(Raw data)
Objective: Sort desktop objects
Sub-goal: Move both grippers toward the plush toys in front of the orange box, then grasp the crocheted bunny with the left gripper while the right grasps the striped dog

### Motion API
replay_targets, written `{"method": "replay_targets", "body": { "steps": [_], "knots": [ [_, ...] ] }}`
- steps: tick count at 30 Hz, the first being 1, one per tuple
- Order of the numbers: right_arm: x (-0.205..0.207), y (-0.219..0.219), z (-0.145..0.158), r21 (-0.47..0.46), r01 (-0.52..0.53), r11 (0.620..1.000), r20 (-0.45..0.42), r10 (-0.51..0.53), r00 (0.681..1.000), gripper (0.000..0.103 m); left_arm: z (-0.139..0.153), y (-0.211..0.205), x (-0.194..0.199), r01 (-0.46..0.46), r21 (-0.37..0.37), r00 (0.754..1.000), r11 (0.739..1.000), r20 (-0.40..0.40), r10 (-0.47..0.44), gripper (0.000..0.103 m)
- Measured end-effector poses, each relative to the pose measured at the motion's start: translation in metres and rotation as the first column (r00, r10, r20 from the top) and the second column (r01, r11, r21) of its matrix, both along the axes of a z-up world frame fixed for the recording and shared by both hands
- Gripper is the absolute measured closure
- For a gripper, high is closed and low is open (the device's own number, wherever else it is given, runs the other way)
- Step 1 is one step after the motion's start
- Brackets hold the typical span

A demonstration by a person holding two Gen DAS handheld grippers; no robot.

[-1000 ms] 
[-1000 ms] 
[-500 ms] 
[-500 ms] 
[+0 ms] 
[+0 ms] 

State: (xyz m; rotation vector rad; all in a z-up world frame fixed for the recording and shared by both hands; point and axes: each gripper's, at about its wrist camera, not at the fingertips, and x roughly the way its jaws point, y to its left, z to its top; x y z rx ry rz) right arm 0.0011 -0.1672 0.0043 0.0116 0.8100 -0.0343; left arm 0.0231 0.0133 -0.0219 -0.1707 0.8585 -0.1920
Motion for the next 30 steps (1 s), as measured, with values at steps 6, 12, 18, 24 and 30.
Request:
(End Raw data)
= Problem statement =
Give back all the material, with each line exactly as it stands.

= Written answer =
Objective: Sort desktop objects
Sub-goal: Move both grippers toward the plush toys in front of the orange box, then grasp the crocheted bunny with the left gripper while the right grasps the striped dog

### Motion API
replay_targets, written `{"method": "replay_targets", "body": { "steps": [_], "knots": [ [_, ...] ] }}`
- steps: tick count at 30 Hz, the first being 1, one per tuple
- Order of the numbers: right_arm: x (-0.205..0.207), y (-0.219..0.219), z (-0.145..0.158), r21 (-0.47..0.46), r01 (-0.52..0.53), r11 (0.620..1.000), r20 (-0.45..0.42), r10 (-0.51..0.53), r00 (0.681..1.000), gripper (0.000..0.103 m); left_arm: z (-0.139..0.153), y (-0.211..0.205), x (-0.194..0.199), r01 (-0.46..0.46), r21 (-0.37..0.37), r00 (0.754..1.000), r11 (0.739..1.000), r20 (-0.40..0.40), r10 (-0.47..0.44), gripper (0.000..0.103 m)
- Measured end-effector poses, each relative to the pose measured at the motion's start: translation in metres and rotation as the first column (r00, r10, r20 from the top) and the second column (r01, r11, r21) of its matrix, both along the axes of a z-up world frame fixed for the recording and shared by both hands
- Gripper is the absolute measured closure
- For a gripper, high is closed and low is open (the device's own number, wherever else it is given, runs the other way)
- Step 1 is one step after the motion's start
- Brackets hold the typical span

A demonstration by a person holding two Gen DAS handheld grippers; no robot.

[-1000 ms] 
[-1000 ms] 
[-500 ms] 
[-500 ms] 
[+0 ms] 
[+0 ms] 

State: (xyz m; rotation vector rad; all in a z-up world frame fixed for the recording and shared by both hands; point and axes: each gripper's, at about its wrist camera, not at the fingertips, and x roughly the way its jaws point, y to its left, z to its top; x y z rx ry rz) right arm 0.0011 -0.1672 0.0043 0.0116 0.8100 -0.0343; left arm 0.0231 0.0133 -0.0219 -0.1707 0.8585 -0.1920
Motion for the next 30 steps (1 s), as measured, with values at steps 6, 12, 18, 24 and 30.
Request:

No more output is expected here.